### [EXERCISE BRIEF]
Only the lines below starting at the one that contains "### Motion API" and ending at the one that contains "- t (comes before" are to be reproduced, exactly and with both ends kept.

### [INFORMATION SHOWN]
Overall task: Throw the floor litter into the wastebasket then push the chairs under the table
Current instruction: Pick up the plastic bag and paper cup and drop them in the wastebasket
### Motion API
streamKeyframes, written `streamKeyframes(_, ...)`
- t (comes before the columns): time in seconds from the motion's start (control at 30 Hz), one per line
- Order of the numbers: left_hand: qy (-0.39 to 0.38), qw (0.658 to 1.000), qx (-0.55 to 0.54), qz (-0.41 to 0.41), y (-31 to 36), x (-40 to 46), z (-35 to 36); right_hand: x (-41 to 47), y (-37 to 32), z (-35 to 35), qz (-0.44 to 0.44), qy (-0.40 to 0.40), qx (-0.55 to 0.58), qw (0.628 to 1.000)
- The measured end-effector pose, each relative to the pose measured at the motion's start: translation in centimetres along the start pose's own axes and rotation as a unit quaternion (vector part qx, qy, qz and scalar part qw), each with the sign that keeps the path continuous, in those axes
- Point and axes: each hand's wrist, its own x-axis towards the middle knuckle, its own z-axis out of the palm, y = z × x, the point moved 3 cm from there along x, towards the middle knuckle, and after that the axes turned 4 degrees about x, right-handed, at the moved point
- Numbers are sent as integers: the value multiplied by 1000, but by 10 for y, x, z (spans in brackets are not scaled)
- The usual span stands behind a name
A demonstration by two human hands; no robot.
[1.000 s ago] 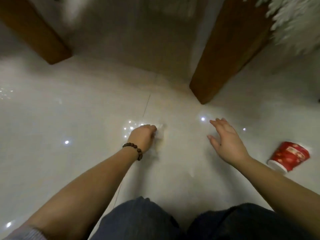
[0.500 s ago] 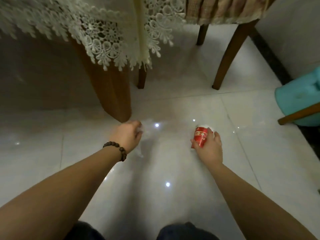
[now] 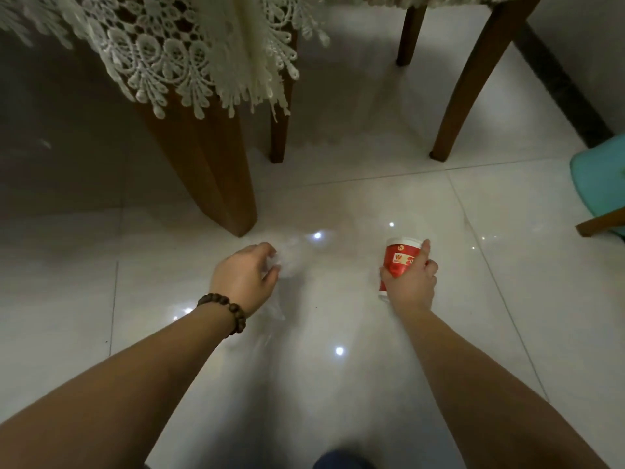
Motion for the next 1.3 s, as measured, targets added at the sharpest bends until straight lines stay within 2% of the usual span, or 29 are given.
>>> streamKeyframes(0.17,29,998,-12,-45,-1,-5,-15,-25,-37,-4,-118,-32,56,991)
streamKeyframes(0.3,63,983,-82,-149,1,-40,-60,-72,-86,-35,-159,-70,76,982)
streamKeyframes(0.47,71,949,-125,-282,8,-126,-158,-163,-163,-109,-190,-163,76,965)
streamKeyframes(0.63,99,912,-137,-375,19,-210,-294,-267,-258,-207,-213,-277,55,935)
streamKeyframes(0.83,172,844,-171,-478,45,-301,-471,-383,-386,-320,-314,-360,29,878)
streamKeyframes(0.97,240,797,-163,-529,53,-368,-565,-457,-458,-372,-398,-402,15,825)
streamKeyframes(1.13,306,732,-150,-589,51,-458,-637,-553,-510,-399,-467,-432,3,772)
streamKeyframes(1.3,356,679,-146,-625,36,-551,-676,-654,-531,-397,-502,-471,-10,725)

### [ANSWER AREA]
### Motion API
streamKeyframes, written `streamKeyframes(_, ...)`
- t (comes before the columns): time in seconds from the motion's start (control at 30 Hz), one per line

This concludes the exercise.